PROMPT: A word-for-word copy of the listing is needed. Retype it in full.
SUPPLIED MATERIAL START
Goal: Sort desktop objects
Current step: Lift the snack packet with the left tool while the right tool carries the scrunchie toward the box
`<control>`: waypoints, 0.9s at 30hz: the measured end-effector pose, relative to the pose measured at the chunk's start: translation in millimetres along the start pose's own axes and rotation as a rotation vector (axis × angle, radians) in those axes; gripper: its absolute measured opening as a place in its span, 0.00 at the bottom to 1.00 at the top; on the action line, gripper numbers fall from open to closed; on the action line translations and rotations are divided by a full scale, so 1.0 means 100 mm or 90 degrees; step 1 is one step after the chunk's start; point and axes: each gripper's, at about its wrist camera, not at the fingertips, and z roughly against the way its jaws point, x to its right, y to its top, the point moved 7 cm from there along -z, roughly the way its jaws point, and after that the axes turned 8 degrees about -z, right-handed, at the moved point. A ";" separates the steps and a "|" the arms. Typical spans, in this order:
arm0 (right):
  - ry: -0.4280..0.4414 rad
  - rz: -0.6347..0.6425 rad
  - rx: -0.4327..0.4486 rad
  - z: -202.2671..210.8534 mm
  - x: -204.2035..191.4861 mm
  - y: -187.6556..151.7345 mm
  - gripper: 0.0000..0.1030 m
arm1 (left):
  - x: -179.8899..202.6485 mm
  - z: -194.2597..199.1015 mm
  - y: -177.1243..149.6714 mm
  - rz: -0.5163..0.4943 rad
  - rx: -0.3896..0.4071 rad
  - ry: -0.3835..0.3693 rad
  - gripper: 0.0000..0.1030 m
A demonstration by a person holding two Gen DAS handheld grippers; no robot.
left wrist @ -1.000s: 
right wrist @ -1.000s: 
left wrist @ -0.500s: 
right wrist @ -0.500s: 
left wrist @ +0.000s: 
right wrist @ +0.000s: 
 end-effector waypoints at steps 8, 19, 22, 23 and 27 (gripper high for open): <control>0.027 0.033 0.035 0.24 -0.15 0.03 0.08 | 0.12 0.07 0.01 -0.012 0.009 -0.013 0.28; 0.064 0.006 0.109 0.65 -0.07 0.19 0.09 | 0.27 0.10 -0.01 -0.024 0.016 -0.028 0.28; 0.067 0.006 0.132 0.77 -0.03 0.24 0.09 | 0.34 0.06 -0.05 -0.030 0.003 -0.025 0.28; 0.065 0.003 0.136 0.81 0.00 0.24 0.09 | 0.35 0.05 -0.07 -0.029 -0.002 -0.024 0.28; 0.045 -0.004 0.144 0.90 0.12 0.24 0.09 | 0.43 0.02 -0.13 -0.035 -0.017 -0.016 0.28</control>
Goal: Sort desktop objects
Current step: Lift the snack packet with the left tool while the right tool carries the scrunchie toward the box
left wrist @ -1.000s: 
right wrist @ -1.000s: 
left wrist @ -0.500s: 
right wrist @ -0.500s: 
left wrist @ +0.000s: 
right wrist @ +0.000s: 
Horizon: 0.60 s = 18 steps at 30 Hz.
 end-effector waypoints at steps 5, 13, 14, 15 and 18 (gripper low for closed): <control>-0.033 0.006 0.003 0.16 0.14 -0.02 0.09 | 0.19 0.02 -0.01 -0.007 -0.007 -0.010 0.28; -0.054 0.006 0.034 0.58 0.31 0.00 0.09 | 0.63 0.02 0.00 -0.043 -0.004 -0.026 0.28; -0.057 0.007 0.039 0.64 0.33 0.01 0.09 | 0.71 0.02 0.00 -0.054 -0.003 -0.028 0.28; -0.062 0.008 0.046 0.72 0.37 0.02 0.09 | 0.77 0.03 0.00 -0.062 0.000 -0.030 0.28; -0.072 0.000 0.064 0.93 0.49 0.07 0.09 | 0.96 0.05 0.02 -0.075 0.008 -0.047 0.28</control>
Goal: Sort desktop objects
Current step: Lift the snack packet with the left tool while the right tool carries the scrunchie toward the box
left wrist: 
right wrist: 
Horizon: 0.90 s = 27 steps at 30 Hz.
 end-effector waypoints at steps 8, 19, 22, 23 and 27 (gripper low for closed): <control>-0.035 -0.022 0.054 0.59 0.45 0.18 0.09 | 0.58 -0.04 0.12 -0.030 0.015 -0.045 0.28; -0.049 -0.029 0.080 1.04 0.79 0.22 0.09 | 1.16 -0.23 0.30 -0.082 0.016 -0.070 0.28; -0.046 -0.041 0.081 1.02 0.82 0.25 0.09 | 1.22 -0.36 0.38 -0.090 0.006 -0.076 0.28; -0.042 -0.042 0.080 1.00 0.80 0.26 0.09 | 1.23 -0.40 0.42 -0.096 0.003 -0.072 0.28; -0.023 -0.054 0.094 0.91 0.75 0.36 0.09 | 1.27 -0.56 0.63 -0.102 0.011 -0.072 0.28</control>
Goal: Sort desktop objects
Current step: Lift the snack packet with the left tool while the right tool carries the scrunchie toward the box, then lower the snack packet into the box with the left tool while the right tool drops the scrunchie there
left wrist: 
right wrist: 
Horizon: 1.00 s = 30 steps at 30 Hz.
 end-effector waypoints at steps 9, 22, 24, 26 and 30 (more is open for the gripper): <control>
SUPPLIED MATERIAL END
EXERCISE SOLUTION:
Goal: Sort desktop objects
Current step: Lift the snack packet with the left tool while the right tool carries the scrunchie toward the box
`<control>`: waypoints, 0.9s at 30hz: the measured end-effector pose, relative to the pose measured at the chunk's start: translation in millimetres along the start pose's own axes and rotation as a rotation vector (axis × angle, radians) in those axes; gripper: its absolute measured opening as a place in its span, 0.00 at the bottom to 1.00 at the top; on the action line, gripper numbers fall from open to closed; on the action line translations and rotations are divided by a full scale, so 1.0 means 100 mm or 90 degrees; step 1 is one step after the chunk's start; point and axes: each gripper's, at about its wrist camera, not at the fingertips, and z roughly against the way its jaws point, x to its right, y to its top, the point moved 7 cm from there along -z, roughly the way its jaws point, and after that the axes turned 8 degrees about -z, right-handed, at the moved point. A ";" separates the steps and a "|" the arms. Typical spans, in this order:
arm0 (right):
  - ry: -0.4280..0.4414 rad
  - rz: -0.6347..0.6425 rad
  - rx: -0.4327..0.4486 rad
  - z: -202.2671..210.8534 mm
  - x: -204.2035..191.4861 mm
  - y: -187.6556..151.7345 mm
  - gripper: 0.0000..0.1030 m
arm1 (left):
  - x: -179.8899..202.6485 mm
  - z: -194.2597..199.1015 mm
  - y: -177.1243..149.6714 mm
  - rz: -0.5163..0.4943 rad
  - rx: -0.3896..0.4071 rad
  - ry: -0.3835..0.3693 rad
  - gripper: 0.0000..0.1030 m
A demonstration by a person holding two Gen DAS handheld grippers; no robot.
left wrist @ -1.000s: 
right wrist @ -1.000s: 
left wrist @ -0.500s: 
right wrist @ -0.500s: 
left wrist @ +0.000s: 
right wrist @ +0.000s: 
 end-effector waypoints at steps 8, 19, 22, 23 and 27 (gripper high for open): <control>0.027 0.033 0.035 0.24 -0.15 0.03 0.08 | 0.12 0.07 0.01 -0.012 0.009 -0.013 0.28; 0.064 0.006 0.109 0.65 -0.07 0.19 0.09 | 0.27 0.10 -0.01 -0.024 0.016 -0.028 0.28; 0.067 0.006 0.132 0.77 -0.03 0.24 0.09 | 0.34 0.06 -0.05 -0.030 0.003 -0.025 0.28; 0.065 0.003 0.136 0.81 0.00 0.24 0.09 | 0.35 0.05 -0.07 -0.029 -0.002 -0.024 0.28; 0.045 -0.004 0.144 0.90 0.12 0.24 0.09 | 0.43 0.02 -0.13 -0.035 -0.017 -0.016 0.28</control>
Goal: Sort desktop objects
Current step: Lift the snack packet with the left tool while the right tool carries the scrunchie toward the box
left wrist @ -1.000s: 
right wrist @ -1.000s: 
left wrist @ -0.500s: 
right wrist @ -0.500s: 
left wrist @ +0.000s: 
right wrist @ +0.000s: 
Horizon: 0.60 s = 18 steps at 30 Hz.
 end-effector waypoints at steps 5, 13, 14, 15 and 18 (gripper low for closed): <control>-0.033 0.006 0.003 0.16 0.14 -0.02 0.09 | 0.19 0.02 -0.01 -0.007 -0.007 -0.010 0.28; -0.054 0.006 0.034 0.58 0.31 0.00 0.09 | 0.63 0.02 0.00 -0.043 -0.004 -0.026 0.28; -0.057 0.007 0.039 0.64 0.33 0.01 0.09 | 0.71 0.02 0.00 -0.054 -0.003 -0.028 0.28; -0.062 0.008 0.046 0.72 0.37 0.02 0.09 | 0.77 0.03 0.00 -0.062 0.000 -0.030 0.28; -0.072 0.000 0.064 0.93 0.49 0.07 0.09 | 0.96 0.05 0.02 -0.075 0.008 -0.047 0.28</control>
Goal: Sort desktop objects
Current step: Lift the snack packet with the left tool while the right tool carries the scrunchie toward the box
left wrist: 
right wrist: 
Horizon: 0.90 s = 27 steps at 30 Hz.
 end-effector waypoints at steps 8, 19, 22, 23 and 27 (gripper low for closed): <control>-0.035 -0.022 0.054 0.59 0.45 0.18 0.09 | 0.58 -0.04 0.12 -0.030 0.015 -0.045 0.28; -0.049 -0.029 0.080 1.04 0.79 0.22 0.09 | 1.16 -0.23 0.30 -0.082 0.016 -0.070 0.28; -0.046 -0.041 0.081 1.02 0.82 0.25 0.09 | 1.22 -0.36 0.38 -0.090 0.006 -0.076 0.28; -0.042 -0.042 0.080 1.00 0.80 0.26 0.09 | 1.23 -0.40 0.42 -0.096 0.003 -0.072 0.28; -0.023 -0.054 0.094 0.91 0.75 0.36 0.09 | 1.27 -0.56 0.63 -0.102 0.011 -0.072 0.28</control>
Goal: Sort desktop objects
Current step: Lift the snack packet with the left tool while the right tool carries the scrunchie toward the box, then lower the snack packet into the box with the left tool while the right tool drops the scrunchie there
left wrist: 
right wrist: 
Horizon: 1.00 s = 30 steps at 30 Hz.
 end-effector waypoints at steps 9, 22, 24, 26 and 30 (more is open for the gripper): <control>

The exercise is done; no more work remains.